Mas, dias depois o chefe político foi à capital e falou com o Secretário de Segurança.
- Então o tenente Eliodoro apaziguou tudo lá em seu município? Intimou o coronel Cândido, deu-lhe uns conselhos e deixou tudo na santa paz. Se tivesse mais alguns de sua fibra moral, o Estado estaria tranqüilo. Não cometeu violência e o coronel humilhou-se. Estava necessitando de uma reprimenda. Precisa-se acabar com o coronelismo.
- Não entendeu nada, senhor Secretário! Quando o coronel teve notícias de que ele iria detê-lo, para uma prestação de contas, o Cândido foi à delegacia e o tenente borrou-se. Foi uma vergonha. A polícia escondeu-se e o homem derreteu-se em desculpas. Botou o coronel acima das nuvens. Só faltava mesmo beijar-lhe os pés. Um frouxo e covarde. Desdisse tudo quanto havia fanfarronado. Até uma promoção que estaria assegurada com a prisão do coronel, disse que nunca pensou nisso e que há muito tempo estava pensando em deixar a polícia.
- É a assim! Pois vou mandá-lo de volta prender o homem. Quero-o aqui na capital.
Telefonou chamando o tenente Eliodoro. Com urgência.
- Pelo amor de Deus, senhor Secretário, deixe o tenente em paz.
- Está certo, mas quero pelo menos causar-lhe um susto.
Eliodoro chegou. Esfriou quando avistou o chefe político.
- Olhe tenente Eliodoro, nosso amigo Clementino acaba de avisar que o coronel Cândido está por lá cuspindo no cabo do facão, ameaçando Deus e o diabo. Quero que volte lá e traga-me o homem algemado. Não admito banditismo no meu estado.
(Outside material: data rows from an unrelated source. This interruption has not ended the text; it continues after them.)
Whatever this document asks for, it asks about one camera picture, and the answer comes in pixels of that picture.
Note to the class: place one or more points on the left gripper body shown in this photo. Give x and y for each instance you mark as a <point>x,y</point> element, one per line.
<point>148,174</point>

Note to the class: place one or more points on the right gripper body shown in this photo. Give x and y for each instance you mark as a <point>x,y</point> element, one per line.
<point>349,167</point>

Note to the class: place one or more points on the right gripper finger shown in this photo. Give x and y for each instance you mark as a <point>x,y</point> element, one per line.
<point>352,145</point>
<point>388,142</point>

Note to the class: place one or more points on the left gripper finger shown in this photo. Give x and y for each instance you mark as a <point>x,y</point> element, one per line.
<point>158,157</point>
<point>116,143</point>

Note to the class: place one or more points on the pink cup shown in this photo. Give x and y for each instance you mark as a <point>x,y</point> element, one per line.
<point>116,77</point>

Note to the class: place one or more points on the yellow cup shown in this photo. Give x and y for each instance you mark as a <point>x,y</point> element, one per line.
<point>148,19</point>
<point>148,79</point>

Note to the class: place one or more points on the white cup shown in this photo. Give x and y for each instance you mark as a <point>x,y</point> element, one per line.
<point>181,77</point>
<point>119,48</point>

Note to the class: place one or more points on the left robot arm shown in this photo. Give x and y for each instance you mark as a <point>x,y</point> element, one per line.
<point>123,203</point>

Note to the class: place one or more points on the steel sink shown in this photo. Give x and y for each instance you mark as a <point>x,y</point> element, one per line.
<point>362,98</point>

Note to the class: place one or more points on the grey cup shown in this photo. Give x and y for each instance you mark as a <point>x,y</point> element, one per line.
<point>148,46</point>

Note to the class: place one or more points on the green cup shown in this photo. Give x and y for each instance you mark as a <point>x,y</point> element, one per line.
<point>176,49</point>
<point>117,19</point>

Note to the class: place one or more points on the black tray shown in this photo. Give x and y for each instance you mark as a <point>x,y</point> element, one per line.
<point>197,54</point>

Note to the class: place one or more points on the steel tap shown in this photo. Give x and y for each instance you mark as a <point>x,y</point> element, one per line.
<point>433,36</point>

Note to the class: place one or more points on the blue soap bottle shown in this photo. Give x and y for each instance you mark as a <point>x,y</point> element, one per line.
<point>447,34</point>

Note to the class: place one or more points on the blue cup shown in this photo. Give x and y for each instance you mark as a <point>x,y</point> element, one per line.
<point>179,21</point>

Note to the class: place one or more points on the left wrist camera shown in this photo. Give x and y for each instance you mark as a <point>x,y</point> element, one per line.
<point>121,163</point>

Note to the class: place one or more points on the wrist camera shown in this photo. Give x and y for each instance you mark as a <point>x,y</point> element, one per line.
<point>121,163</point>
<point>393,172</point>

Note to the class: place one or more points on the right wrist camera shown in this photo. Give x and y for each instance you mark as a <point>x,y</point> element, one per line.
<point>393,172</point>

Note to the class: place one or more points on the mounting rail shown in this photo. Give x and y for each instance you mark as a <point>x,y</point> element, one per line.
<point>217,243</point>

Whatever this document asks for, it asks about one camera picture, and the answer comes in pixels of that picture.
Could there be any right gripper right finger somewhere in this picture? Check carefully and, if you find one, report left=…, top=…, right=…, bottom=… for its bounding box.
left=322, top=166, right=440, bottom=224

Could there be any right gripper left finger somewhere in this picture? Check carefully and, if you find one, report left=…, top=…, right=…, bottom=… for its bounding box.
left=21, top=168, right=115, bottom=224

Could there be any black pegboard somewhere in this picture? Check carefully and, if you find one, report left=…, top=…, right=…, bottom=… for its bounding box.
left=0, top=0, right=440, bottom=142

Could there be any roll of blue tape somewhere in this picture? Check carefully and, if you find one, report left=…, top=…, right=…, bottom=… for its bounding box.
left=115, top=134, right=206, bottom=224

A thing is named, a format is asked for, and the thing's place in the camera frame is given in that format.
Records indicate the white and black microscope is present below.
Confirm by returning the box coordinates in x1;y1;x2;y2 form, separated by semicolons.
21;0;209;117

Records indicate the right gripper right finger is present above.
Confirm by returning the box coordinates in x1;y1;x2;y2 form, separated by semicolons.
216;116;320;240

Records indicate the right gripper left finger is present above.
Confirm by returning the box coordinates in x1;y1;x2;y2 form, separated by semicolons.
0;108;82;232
- Senhor Secretário, o senhor veja se pode mandar um outro. Faz cinco dias que estou com amebiana e o tratamento é demorado.
- Bem, então vamos deixar para depois da cura.
- Intensifiquei o tratamento. O senhor sabe que depois dessa doença a gente fica fraca, precisando de repouso...
- Tem nada não. Depois do repouso... O homem está uma fera e só confio no senhor. Talvez venha até nomeá-lo delegado da regional de lá. Assim, haverá respeito e tranqüilidade na região. Vou recomendar ao médico do batalhão que ative o tratamento. Sua presença ali é a solução, parece-me.
- Poderei fazer uma carta ao coronel Cândido, pedindo-lhe calma. Sei que me atenderá.
- Parece que está com medo, tenente?
- Ah! Senhor Secretário, até hoje não sei que bicho é esse... Brabo comigo, derrete-se logo. Nem preciso puxar a orelha.
- Infelizmente, as informações que tenho são um tanto desencontradas. O coronel Cândido está lhe esperando.
- Ora, foi à delegacia sem mandar buscá-lo. Bastou saber de minha presença.
- Pois é. É o homem que eu necessito para trazê-lo aqui. Acabar com o caciquismo do sertão.
- Dê licença, senhor Secretário. Está me apertando uma cólica.
- Então corra para não encher e não enodoar as calças.
- Ou rapaz? Bastou falar no nome do coronel Candido... E comete logo um ato de bravura...
- Pra falar a verdade, senhor Secretário o coronel Cândido é um purgante de jalapa. Só o engole quem tem bom fôlego. Prefiro perder o posto. Lá em Quixabeiras já perdi umas calças. Não prestou pra lavar. Mas aquele coronel ainda me paga...

1.9.84.
*O conto pertence ao livro “Vidas Nordestinas”, no prelo.